Fall 1: Bochum, Wattenscheider Straße. Einer Zivilstreife fiel ein E-Scooter auf, der offensichtlich deutlich zu schnell unterwegs war. Am Lenker: ein 14-Jähriger. Am Fahrzeug wurde ein Tuning-Chip festgestellt - damit war aus dem E-Scooter mindestens ein 40 km/h-Gefährt geworden. Konsequenz: eine Strafanzeige wegen des Verdachts auf Fahren ohne Fahrerlaubnis und Verstoß gegen das Pflichtversicherungsgesetz. Auch der Vater als Halter bekam eine Strafanzeige. Der Scooter wurde sichergestellt.
Fall 2: Herne, Hauptstraße.
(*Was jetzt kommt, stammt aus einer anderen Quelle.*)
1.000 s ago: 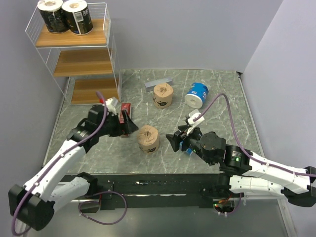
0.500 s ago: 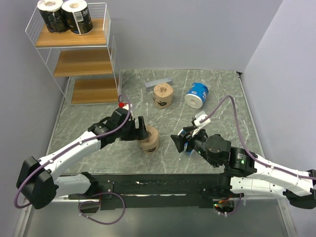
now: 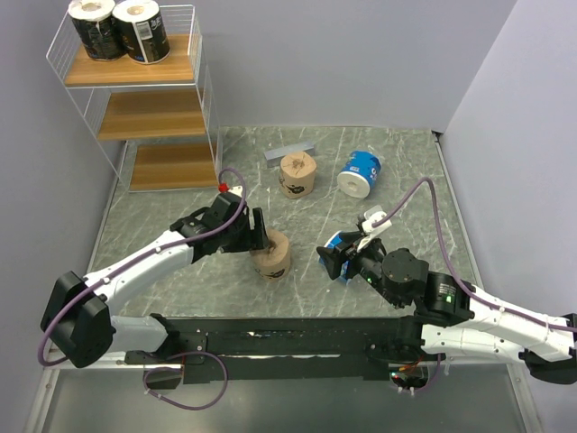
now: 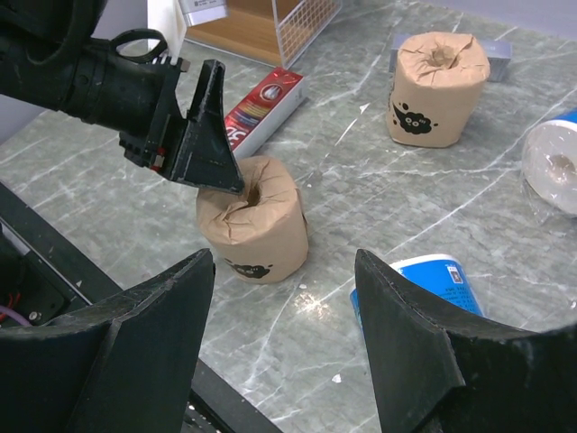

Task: Place and organize the paper towels onto the shelf

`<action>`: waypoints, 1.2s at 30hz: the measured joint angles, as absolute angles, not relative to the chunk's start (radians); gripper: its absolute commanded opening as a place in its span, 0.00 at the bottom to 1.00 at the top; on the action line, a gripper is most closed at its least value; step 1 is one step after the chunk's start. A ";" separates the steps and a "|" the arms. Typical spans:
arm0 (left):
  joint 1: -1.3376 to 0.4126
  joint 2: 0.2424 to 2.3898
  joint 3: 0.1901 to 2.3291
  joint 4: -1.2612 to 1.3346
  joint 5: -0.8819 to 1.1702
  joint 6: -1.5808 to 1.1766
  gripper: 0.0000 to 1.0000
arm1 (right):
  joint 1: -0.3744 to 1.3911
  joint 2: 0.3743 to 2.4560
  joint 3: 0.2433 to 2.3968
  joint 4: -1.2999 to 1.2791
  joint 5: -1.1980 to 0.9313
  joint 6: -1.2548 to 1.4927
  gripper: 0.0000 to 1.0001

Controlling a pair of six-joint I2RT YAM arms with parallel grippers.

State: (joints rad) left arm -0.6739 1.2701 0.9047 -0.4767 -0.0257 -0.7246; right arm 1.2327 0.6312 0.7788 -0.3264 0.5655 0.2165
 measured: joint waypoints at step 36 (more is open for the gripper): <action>-0.679 1.256 0.915 -0.512 -0.044 -0.730 0.38 | 1.233 0.622 0.779 -0.326 0.569 0.208 0.71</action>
State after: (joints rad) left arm -0.6788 1.2564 0.9154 -0.5117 -0.0437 -0.7300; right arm 1.2327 0.6224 0.7788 -0.3260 0.5690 0.2077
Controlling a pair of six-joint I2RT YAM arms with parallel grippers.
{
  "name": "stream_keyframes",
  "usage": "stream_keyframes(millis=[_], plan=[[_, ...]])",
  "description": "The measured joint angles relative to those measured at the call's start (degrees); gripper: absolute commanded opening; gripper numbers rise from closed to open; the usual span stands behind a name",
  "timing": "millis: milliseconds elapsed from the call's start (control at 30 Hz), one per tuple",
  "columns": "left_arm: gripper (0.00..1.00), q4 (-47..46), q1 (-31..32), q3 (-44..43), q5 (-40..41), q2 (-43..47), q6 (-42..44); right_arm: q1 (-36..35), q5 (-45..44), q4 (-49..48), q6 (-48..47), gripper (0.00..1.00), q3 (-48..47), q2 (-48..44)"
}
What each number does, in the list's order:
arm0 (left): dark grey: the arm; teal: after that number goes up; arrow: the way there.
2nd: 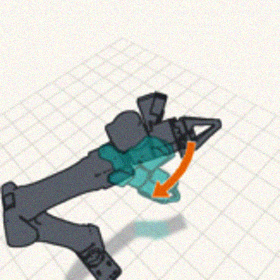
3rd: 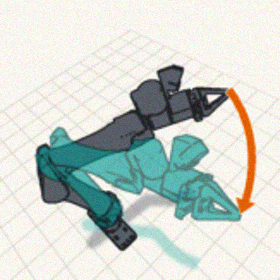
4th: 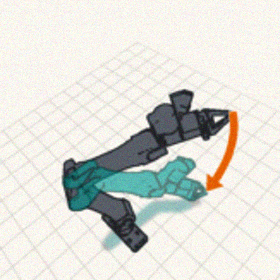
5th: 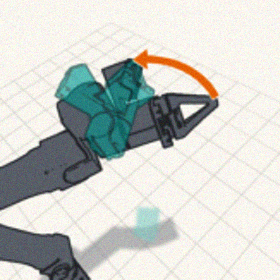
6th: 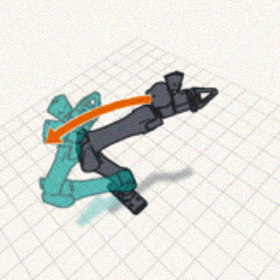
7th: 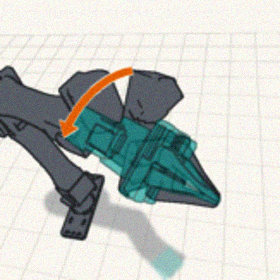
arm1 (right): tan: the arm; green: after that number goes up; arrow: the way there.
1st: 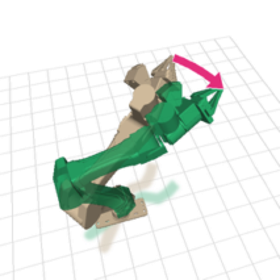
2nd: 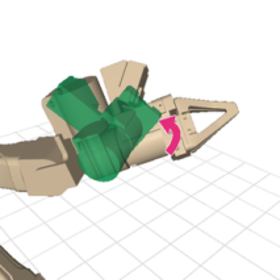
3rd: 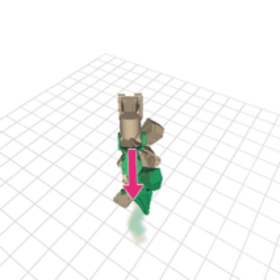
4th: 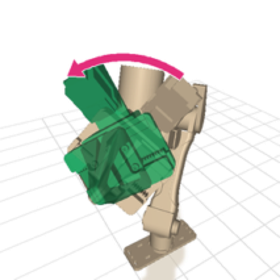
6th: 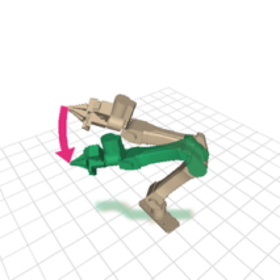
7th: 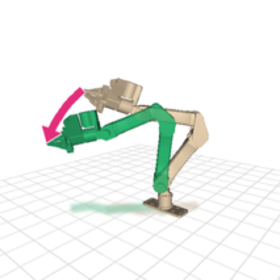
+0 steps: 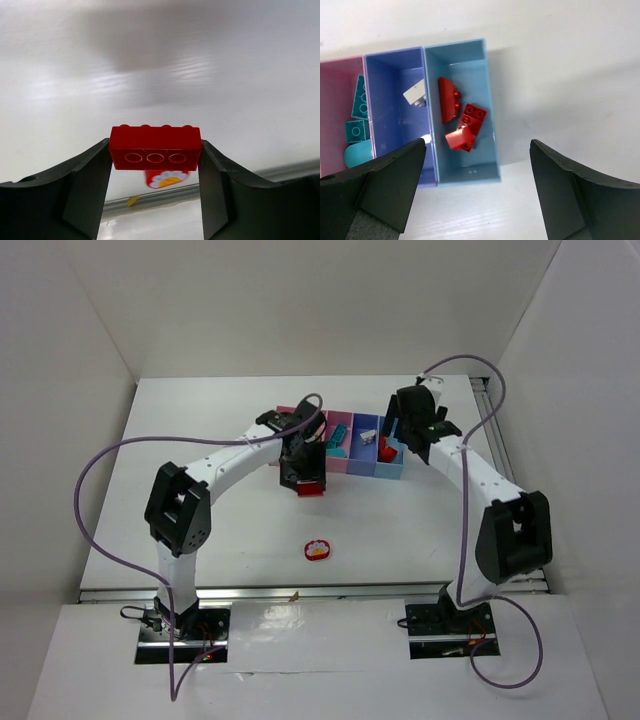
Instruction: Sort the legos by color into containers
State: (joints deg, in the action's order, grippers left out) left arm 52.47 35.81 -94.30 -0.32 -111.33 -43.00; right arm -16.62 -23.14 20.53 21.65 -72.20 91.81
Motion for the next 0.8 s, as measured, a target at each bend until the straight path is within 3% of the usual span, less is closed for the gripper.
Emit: stream_keyframes(millis=[300, 500, 800], plan=[[0.48, -1.99, 2.29, -28.72, -7.34, -10.82, 4.79, 0.17, -11.28, 3.34, 4.17, 0.92, 4.94, -18.53], [0.54, -7.69, 2.27, -35.45, -11.47, -19.50, 5.31, 0.39, -15.78, 6.86, 5.97, 0.90, 8.92, -27.10], [0.57, -25.24, 2.21, -42.97, -17.14, -29.03, 1.22, 0.55, -16.98, 15.37, 7.87, 0.90, 8.04, -27.87]])
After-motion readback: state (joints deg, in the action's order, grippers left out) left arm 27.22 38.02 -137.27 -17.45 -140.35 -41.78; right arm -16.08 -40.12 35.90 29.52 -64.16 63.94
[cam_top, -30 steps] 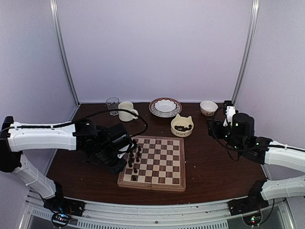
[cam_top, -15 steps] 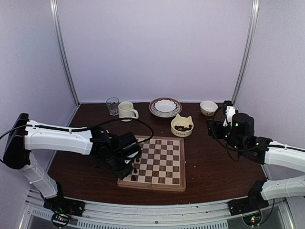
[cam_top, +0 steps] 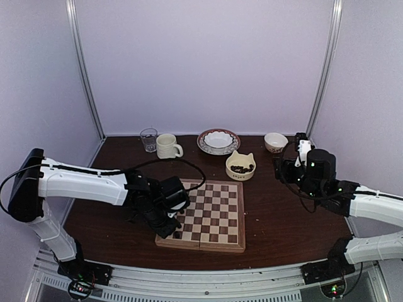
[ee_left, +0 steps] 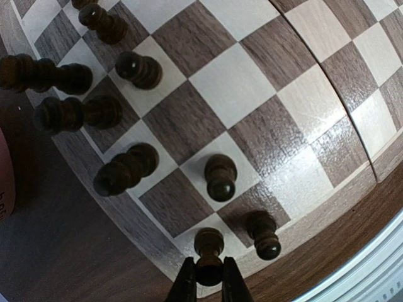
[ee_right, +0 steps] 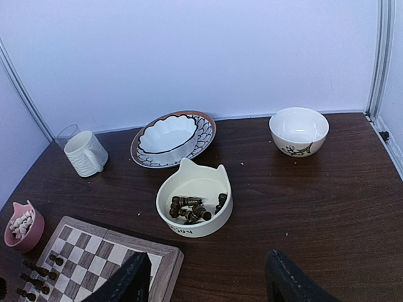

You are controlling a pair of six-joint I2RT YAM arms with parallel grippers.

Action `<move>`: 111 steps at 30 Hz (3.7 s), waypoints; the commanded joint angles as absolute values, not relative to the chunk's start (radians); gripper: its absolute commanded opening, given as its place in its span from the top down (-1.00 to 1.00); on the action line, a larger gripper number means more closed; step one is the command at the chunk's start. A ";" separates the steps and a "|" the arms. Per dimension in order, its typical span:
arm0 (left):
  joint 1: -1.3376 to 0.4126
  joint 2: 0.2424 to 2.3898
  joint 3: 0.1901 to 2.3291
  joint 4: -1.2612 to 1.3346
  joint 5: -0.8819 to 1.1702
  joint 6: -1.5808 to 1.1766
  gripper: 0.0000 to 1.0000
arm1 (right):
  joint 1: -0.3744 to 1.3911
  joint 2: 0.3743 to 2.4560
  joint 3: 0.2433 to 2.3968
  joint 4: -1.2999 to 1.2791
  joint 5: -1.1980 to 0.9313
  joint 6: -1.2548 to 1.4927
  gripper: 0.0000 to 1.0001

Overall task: Set up the chess pieces on the board
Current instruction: Place the rook at a8, then pick up the knight from the storage box.

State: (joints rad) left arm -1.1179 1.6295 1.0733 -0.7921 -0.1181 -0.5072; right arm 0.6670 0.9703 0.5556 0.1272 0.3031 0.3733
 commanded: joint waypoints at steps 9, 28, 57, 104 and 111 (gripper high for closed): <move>-1.111 1.653 1.072 -0.788 -0.087 -0.514 0.82 | 0.661 0.969 0.560 0.137 0.296 0.374 -0.30; -1.111 1.624 1.071 -0.824 -0.096 -0.519 0.66 | 0.661 0.966 0.561 0.135 0.298 0.373 -0.31; -0.921 1.216 1.184 -0.698 -0.112 -0.521 0.19 | 0.614 1.313 0.878 -0.142 0.139 0.390 -0.03; -0.880 1.141 0.876 -0.152 -0.338 -0.427 0.06 | 0.485 2.133 1.806 -0.748 -0.025 0.088 0.15; -0.880 1.152 0.879 -0.152 -0.339 -0.423 0.06 | 0.472 2.224 1.914 -0.785 -0.040 0.108 0.20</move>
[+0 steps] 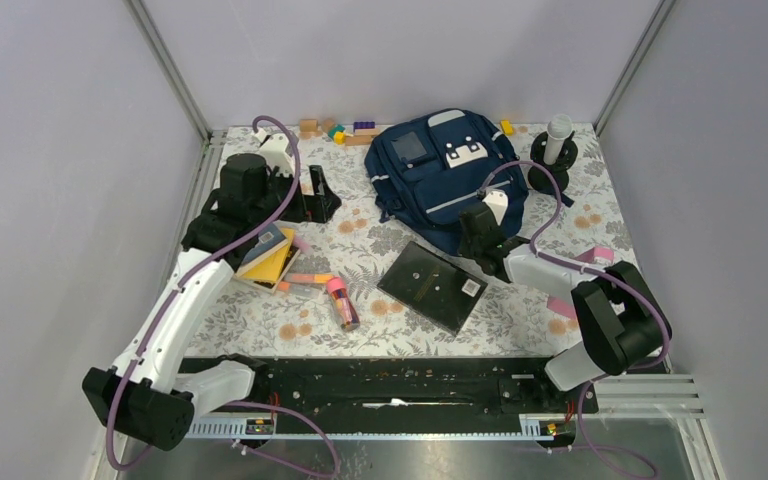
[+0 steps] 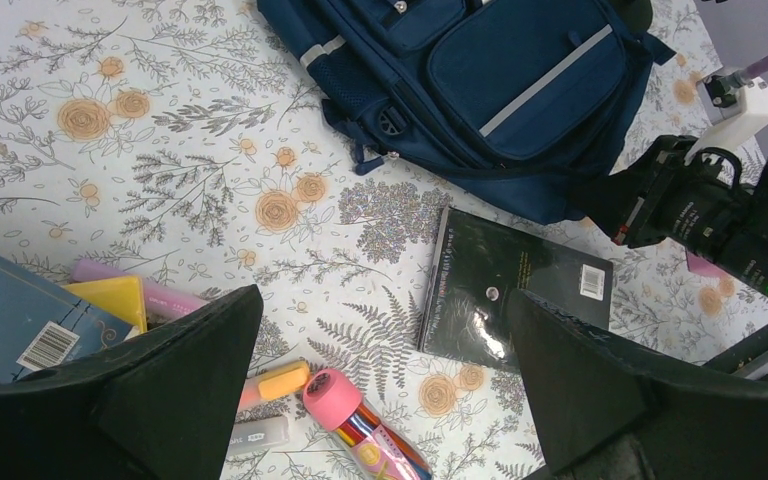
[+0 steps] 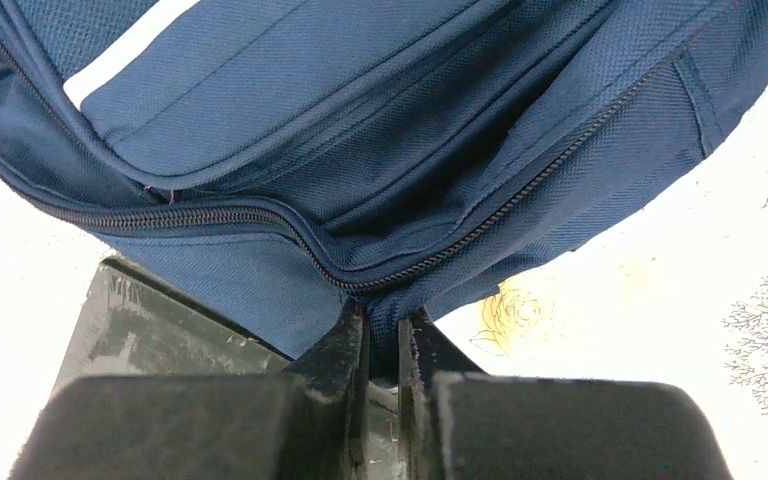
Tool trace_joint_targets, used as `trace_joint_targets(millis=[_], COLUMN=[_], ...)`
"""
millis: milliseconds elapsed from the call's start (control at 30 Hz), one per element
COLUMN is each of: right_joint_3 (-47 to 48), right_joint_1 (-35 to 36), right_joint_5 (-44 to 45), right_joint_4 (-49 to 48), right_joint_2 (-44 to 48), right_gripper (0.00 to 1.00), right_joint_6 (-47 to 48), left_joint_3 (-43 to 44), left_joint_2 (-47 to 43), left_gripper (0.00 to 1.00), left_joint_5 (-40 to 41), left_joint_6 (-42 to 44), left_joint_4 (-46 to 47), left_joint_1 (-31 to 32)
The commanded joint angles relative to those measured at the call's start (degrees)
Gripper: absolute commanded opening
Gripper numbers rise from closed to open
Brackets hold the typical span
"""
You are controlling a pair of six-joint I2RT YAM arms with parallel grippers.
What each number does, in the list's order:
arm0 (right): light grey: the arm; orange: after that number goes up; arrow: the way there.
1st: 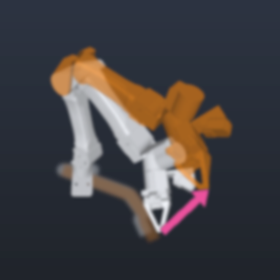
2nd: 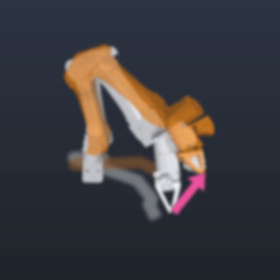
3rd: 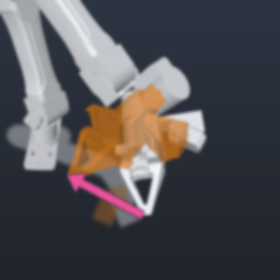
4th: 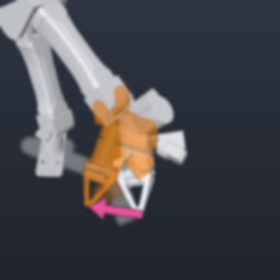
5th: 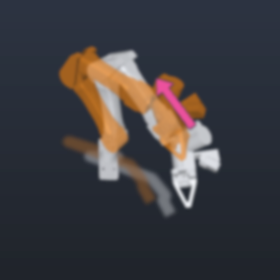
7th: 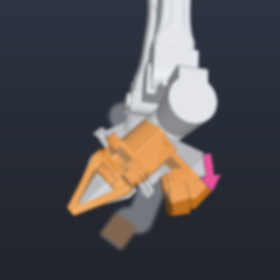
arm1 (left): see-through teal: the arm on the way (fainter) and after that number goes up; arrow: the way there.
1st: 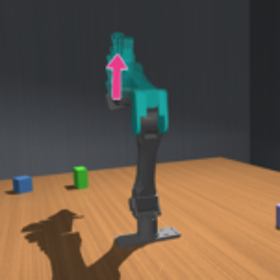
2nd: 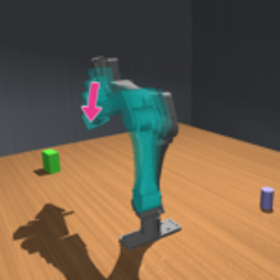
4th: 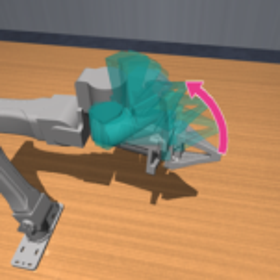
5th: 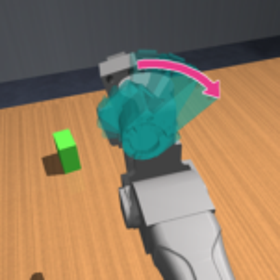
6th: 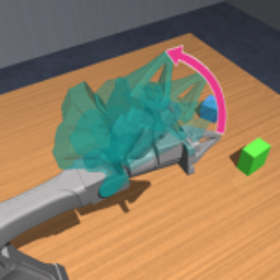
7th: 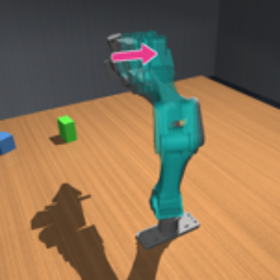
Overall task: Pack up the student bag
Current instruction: Unzip the student bag at the center of the board.
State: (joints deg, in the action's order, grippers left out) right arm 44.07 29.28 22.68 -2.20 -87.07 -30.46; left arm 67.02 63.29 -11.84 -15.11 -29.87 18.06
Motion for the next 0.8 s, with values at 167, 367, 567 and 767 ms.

Hier war ein E-Scooter mit über 45 km/h unterwegs. Der Fahrer (40) war in der Vergangenheit bereits wegen ähnlicher Delikte aufgefallen - inklusive mehrfacher Sicherstellungen von E-Scootern. Diesmal kam zur Strafanzeige noch eine Ordnungswidrigkeitenanzeige aufgrund eines positiven Drogenvortests hinzu. Und auch hier wurde der Scooter sichergestellt.
Tuning macht aus einem E-Scooter schnell ein Fahrzeug, für das ganz andere Regeln gelten. Das kann nicht nur richtig teuer werden, sondern ist vor allem auch gefährlich.